**TASK DETAILS:** Return each line of the data below exactly, omitting any pictures.

**INPUT DATA:**

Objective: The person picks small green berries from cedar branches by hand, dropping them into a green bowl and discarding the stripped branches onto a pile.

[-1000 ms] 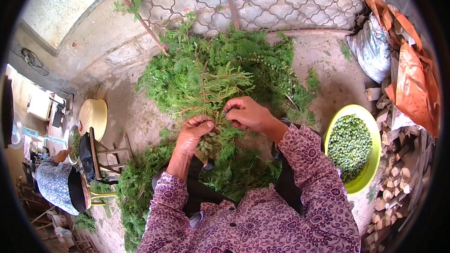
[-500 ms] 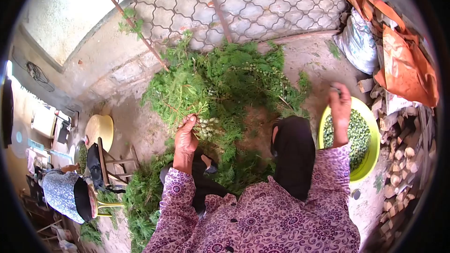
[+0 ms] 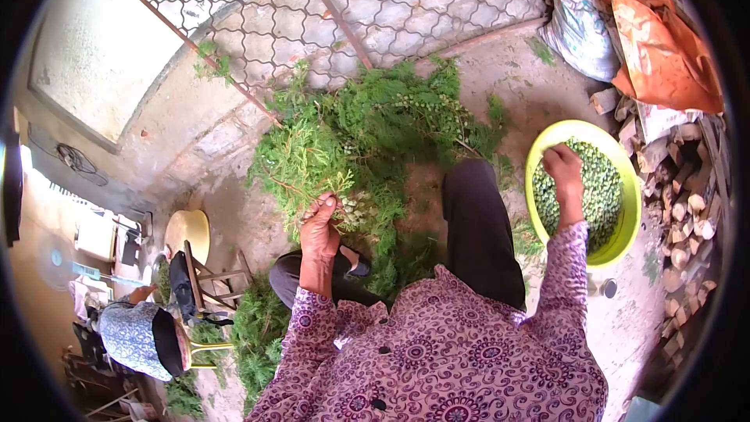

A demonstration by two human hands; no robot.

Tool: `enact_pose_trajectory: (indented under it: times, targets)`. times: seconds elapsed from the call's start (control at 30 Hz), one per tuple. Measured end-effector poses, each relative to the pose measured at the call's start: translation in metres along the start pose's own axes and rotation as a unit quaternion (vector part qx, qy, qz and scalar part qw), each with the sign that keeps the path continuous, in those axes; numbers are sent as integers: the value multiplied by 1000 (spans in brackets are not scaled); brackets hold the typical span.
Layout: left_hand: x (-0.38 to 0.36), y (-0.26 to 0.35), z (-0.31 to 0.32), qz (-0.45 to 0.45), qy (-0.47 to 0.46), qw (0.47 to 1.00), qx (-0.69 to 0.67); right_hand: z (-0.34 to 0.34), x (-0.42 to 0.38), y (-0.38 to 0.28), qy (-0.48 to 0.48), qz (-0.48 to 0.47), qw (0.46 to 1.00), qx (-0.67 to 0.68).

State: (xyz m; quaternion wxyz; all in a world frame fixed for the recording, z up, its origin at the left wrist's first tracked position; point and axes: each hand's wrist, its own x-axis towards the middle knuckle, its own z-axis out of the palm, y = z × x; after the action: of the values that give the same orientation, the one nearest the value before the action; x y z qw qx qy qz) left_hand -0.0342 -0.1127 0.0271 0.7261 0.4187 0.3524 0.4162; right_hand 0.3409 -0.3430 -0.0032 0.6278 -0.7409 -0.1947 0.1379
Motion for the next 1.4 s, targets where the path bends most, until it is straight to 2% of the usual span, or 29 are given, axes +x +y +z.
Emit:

**TASK ANSWER:**
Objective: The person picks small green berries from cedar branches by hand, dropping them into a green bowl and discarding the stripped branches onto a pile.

[-1000 ms] 
[-500 ms] 
[+0 ms] 

A demonstration by two human hands; no robot.

Tool: `enact_pose_trajectory: (indented under it: times, targets)`. times: seconds elapsed from the call's start (control at 30 Hz), one per tuple. Measured end-effector poses, each relative to the pose measured at the call's start: translation in metres along the start pose's own axes and rotation as a unit quaternion (vector part qx, qy, qz and scalar part qw), each with the sign that keeps the path continuous, in those axes; numbers are sent as integers: the value multiplied by 1000 (spans in brackets are not scaled); brackets hold the typical span.
Layout: left_hand: x (-0.38 to 0.36), y (-0.26 to 0.35), z (-0.31 to 0.32), qz (-0.45 to 0.45), qy (-0.47 to 0.46), qw (0.47 to 1.00), qx (-0.69 to 0.67); right_hand: z (-0.34 to 0.34), x (-0.42 to 0.38), y (-0.38 to 0.28), qy (-0.48 to 0.48), qz (-0.48 to 0.47), qw (0.46 to 1.00), qx (-0.67 to 0.68).

State: (xyz m; quaternion wxyz; all in a world frame fixed for the recording, z up, its origin at the left wrist's first tracked position; point and axes: each hand's wrist, its own x-axis towards the middle knuckle, its own z-axis out of the palm, y = z × x; after the action: of the values that give the same orientation, the one nearest the value before the action; x y z qw qx qy qz) left_hand -0.0342 -0.1127 0.0271 0.7261 0.4187 0.3524 0.4162; right_hand 0.3409 -0.3430 -0.0032 0.6278 -0.7409 -0.1947 0.1379
Motion for the next 1.4 s, targets where the path bends most, until it is straight to 2% of the usual span, or 29 are given, axes +x +y +z.
Emit:

The answer has now been finished.